O status quo permite aos EUA manterem relações extra-oficiais com Taiwan, sem reconhecer como uma entidade independente, e dialogar com o Governo de Pequim. Para Taiwan, a linguagem vaga do acordo permite dizer-se como o legítimo soberano de “toda a China”, ao mesmo tempo que mantém as garantias de segurança dadas por Washington – e que incluem a venda de armas norte-americanas. A China beneficia com o reconhecimento de que Taiwan é um “assunto doméstico”, a ser resolvido no futuro.

Teste à China

É com este equilíbrio muito sensível que Trump vem interferir. Desde 1979 que o consenso entre presidentes de ambos os partidos é o de manter este status quo, que o Financial Times descreve como uma “hipocrisia construtiva”, e cuja vantagem tem sido a manutenção da paz entre o estreito de Taiwan. A China não irá encarar com ânimo leve qualquer mudança neste estado de coisas. Em 1995, o então Presidente Bill Clinton, convidou o líder taiwanês a fazer uma palestra na Universidade de Cornell – a única visita com carácter oficial de um dirigente máximo da ilha aos EUA desde 1979. Pequim respondeu com o lançamento de mísseis balísticos na direcção de Taiwan como forma de protesto.

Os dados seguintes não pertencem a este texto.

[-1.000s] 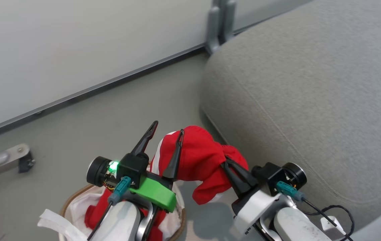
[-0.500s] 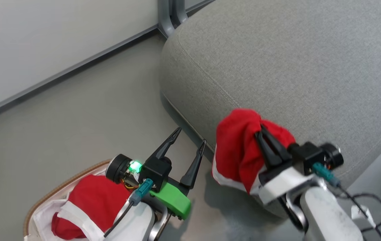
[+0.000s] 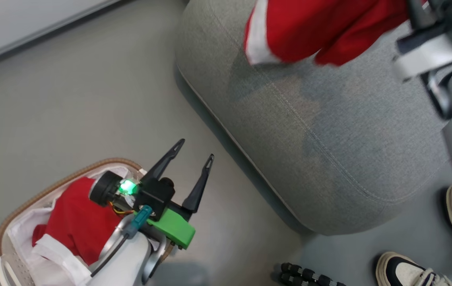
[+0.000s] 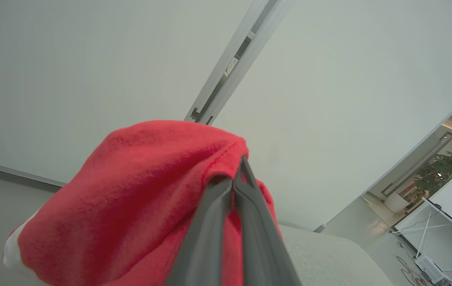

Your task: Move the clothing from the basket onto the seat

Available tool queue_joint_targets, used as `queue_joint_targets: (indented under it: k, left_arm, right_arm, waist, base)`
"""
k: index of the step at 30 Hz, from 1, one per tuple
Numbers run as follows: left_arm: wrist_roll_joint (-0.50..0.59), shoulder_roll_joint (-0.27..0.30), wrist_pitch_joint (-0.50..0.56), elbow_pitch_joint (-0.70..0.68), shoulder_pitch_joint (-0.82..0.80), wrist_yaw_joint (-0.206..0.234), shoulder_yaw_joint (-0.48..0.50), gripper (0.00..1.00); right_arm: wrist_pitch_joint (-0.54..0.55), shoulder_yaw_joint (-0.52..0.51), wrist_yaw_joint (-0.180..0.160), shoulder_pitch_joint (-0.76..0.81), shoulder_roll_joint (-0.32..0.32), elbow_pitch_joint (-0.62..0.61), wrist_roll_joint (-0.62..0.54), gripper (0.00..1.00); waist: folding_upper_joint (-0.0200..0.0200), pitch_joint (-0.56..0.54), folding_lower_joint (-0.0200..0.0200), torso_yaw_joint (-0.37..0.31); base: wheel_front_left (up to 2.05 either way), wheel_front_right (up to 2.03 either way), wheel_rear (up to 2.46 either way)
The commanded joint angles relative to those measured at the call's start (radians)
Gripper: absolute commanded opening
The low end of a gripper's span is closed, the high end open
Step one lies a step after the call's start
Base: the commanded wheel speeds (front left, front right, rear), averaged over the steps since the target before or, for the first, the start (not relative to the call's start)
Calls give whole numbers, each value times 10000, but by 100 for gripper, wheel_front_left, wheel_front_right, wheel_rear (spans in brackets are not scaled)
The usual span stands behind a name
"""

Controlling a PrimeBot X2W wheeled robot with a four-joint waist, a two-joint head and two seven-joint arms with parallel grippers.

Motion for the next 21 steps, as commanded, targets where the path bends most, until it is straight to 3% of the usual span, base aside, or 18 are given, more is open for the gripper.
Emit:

O objectivo de Trump parece ser o de testar Pequim, em antecipação para aquilo que podem vir a ser as relações entre os dois países nos próximos anos. “Parece que na mente de Donald Trump, [Taiwan] é uma ferramenta útil para atingir o nervo mais sensível da China”, disse o director do Conselho de Estudos Estratégicos e Jogos Militares de Taiwan, Alexander Huang, citado pela Reuters. Henry Kissinger, o "artífice" por trás do estabelecimento das relações diplomáticas entre os EUA e a China, disse estar "muito impressionado com a reacção calma da liderança chinesa" à conversa telefónica, que diz demonstrar "uma determinação [de Pequim] para ver se um diálogo calmo pode vir a ser desenvolvido" com Trump.

Na mente de Trump estão sobretudo considerações económicas, e não geopolíticas, no que respeita à China. Durante a campanha presidencial, foram poucos os discursos em que Trump não tenha acusado a China de ser responsável pela deslocalização de grandes empresas e por “inundar” o mercado norte-americano de produtos de baixo custo. Uma das promessas que fez foi a de declarar a China como um “manipulador de moeda” e aplicar taxas de 45% a produtos chineses.

Um dos principais problemas na argumentação de Trump é simples: na verdade, a China tem valorizado a sua moeda face ao dólar. Durante muitos anos, Pequim desvalorizou de forma intencional o valor do yuan para baixar os preços das suas exportações – a tal “invasão” de produtos baratos denunciada por Trump. Mas desde 2005 que o Banco Central Chinês tem deixado a moeda flutuar livremente, o que tem levado a uma valorização quase contínua.

Os analistas avisam que embarcar numa “guerra comercial” com a China pode causar graves danos à economia norte-americana, cujo principal parceiro é precisamente a China. “A conversa de Trump de aumentar as tarifas é feita na esperança de aumentar o emprego na América. Mas há apenas uma probabilidade muito pequena de que essas indústrias de trabalho intensivo regressem aos EUA”, explica ao The Guardian Sun Sijun, presidente do Uptop Group, uma das maiores exportadoras de malas de viagem e calçado para o mercado norte-americano. “As indústrias de trabalho intensivo migraram para o Terceiro Mundo e não vão voltar à América.”